■ **What is required**
Work through the listing below and give again exactly the lines from the one with "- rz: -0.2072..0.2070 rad" to the one with "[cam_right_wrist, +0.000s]", both ends included. All other lines and all pictures stay out.

■ **Entries provided**
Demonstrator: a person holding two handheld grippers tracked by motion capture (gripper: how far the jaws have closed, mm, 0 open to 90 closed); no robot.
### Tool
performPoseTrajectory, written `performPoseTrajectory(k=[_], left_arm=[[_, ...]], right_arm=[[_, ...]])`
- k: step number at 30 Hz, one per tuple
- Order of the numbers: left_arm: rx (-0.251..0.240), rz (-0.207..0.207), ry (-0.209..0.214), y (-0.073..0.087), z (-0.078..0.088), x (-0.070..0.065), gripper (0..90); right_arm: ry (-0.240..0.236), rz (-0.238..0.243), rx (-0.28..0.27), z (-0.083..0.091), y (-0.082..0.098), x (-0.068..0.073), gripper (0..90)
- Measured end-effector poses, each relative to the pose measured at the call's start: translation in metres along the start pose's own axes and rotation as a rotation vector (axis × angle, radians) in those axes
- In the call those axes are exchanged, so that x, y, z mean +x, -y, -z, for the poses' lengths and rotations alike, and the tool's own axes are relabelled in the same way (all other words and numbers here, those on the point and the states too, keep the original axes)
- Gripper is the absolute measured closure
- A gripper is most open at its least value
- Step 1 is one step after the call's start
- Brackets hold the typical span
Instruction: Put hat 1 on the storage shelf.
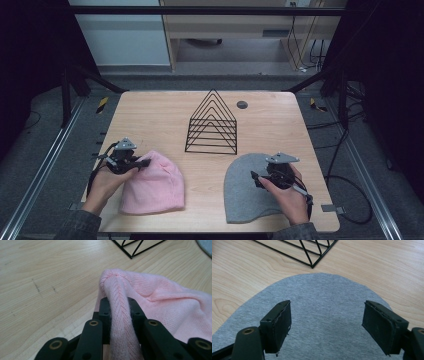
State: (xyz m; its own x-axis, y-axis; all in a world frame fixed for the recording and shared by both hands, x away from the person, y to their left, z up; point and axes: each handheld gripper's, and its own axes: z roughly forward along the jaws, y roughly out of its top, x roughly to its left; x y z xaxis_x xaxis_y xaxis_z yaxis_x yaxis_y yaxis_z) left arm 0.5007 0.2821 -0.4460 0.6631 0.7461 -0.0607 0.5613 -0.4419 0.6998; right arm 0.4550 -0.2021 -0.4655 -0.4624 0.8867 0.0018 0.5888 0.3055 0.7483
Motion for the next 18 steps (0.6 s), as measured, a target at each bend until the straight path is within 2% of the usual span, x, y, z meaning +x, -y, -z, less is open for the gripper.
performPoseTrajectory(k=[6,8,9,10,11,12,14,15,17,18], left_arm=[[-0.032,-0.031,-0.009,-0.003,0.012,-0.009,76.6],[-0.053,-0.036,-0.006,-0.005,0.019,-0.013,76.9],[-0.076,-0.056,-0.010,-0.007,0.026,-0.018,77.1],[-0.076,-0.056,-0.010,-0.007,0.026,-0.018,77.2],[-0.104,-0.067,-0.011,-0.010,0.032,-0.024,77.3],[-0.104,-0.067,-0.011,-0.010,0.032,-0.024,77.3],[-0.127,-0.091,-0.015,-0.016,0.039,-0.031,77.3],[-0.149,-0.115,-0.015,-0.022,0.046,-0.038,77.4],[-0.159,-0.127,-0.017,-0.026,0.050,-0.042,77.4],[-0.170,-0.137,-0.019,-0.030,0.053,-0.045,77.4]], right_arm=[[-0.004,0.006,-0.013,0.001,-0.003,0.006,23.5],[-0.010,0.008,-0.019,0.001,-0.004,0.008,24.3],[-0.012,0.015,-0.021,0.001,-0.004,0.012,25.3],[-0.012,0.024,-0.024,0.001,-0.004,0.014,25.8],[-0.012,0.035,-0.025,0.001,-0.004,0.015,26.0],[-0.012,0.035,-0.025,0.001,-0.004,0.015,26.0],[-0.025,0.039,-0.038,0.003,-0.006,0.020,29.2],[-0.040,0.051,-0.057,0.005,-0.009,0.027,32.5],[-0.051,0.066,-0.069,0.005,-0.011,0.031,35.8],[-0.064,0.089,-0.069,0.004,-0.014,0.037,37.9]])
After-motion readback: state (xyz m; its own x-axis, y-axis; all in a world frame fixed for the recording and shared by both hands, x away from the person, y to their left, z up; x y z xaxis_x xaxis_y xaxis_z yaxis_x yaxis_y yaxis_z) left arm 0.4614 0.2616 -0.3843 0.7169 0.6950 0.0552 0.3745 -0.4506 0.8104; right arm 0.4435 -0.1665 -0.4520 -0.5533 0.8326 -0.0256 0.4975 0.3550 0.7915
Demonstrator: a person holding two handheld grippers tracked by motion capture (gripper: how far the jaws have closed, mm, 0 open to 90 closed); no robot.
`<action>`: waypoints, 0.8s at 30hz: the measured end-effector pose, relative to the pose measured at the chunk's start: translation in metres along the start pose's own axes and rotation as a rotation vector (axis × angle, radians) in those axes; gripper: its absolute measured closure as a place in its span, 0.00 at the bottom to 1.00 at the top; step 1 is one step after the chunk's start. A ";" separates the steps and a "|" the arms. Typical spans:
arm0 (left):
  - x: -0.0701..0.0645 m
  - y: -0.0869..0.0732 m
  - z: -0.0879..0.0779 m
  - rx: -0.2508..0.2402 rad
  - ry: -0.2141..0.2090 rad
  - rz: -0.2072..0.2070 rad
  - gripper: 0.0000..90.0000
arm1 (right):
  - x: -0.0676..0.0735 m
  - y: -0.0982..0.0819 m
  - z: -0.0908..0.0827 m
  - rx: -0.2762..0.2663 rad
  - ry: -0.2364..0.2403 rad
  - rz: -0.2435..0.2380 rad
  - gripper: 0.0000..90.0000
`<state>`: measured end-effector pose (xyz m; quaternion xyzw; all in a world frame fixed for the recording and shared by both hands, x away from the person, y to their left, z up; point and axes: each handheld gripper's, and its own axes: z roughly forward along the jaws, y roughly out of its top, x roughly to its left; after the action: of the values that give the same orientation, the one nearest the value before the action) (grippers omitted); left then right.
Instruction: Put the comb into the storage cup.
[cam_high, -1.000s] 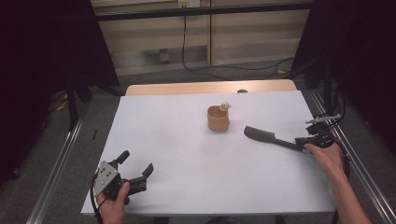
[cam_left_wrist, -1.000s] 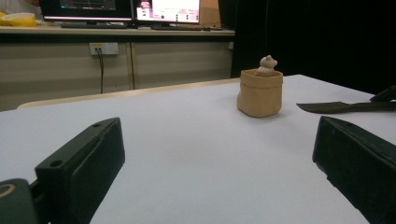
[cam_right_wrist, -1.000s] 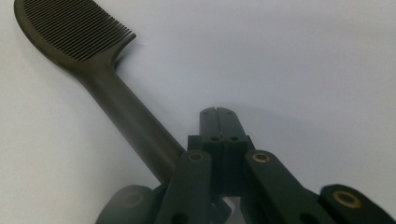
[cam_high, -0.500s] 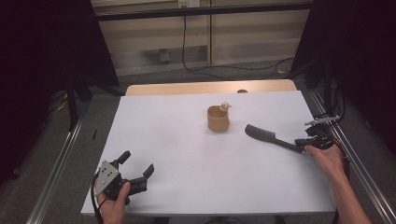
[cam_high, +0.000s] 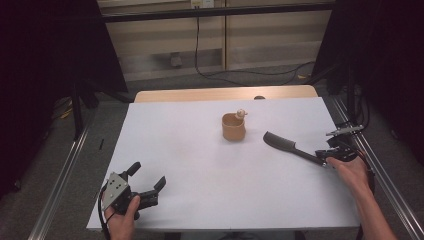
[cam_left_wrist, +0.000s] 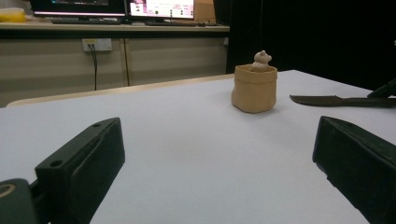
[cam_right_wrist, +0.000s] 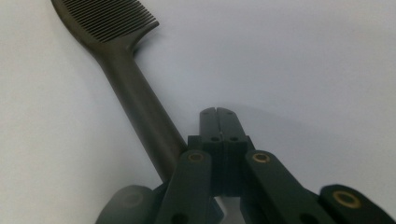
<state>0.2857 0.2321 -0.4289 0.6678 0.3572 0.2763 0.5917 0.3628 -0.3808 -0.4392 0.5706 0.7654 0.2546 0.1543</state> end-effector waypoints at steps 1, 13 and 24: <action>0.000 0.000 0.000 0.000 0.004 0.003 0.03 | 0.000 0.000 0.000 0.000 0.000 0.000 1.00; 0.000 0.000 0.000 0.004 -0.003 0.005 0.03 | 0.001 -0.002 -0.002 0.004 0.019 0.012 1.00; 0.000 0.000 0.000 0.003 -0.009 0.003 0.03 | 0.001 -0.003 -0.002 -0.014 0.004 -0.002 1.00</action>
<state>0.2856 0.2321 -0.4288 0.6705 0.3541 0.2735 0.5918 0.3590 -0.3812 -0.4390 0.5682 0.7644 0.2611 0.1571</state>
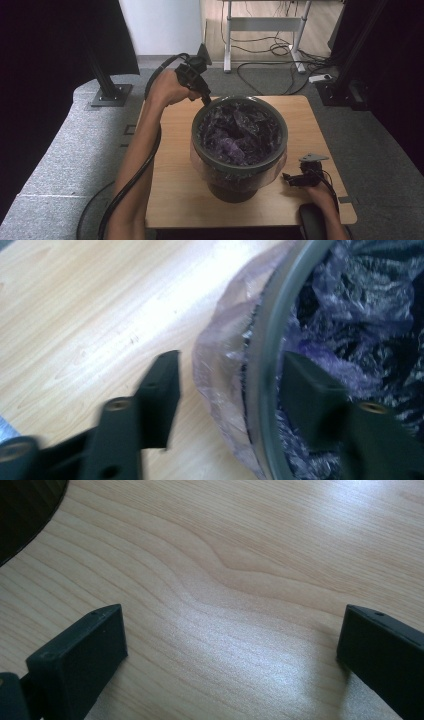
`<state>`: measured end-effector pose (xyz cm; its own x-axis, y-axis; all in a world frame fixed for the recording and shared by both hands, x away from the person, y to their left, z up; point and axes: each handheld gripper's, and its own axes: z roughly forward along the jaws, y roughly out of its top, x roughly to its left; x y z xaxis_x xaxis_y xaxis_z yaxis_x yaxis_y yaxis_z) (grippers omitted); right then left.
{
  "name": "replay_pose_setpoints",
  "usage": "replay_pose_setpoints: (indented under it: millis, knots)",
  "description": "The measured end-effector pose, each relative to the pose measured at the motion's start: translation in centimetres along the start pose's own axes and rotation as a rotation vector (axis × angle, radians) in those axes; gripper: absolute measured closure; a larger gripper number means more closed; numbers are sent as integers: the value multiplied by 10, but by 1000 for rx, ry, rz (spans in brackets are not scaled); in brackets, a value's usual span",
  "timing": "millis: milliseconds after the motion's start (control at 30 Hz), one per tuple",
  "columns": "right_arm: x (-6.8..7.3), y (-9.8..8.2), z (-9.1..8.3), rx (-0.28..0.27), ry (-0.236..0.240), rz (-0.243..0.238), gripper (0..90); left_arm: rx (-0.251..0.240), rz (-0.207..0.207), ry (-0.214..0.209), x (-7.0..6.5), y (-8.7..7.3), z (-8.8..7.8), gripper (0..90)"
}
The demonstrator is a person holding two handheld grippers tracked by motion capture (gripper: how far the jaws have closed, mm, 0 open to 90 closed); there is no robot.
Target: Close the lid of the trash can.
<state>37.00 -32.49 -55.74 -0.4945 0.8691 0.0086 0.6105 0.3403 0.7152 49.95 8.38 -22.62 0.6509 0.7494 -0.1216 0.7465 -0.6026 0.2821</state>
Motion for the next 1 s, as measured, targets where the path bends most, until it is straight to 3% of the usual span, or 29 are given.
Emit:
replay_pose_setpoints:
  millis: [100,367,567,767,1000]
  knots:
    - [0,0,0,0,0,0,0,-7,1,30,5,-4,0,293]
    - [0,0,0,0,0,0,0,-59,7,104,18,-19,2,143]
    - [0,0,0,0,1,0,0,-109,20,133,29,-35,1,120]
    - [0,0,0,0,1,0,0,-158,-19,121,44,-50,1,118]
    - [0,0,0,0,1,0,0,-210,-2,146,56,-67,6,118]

■ **Task output**
  - rz: -0.2072..0.2070 rad
  - gripper: 0.0000..90.0000
arm1 (right):
  - x: -0.0676..0.0735 m
  - y: -0.0982..0.0819 m
  - z: -0.0908..0.0827 m
  - rx: -0.2762..0.2663 rad
  - ry: -0.2364..0.2403 rad
  - rz: -0.2435..0.2380 rad
  - gripper: 0.0000..90.0000
`<state>`: measured end-effector pose (xyz m; quaternion xyzw; all in a world frame fixed for the recording and shared by both hands, x away from the person, y to their left, z up; point and axes: each handheld gripper's, and its own axes: z roughly forward along the jaws, y roughly out of its top, x roughly to its left; after the action: of the values that give the same orientation, the one nearest the value before the action) (grippers omitted); left then right.
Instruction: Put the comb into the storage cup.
[cam_high, -1.000s] 
[cam_left_wrist, -1.000s] 
[cam_right_wrist, -1.000s] 
[cam_high, -0.500s] 
[cam_high, +0.000s] 
[cam_left_wrist, +0.000s] 
[cam_right_wrist, +0.000s] 

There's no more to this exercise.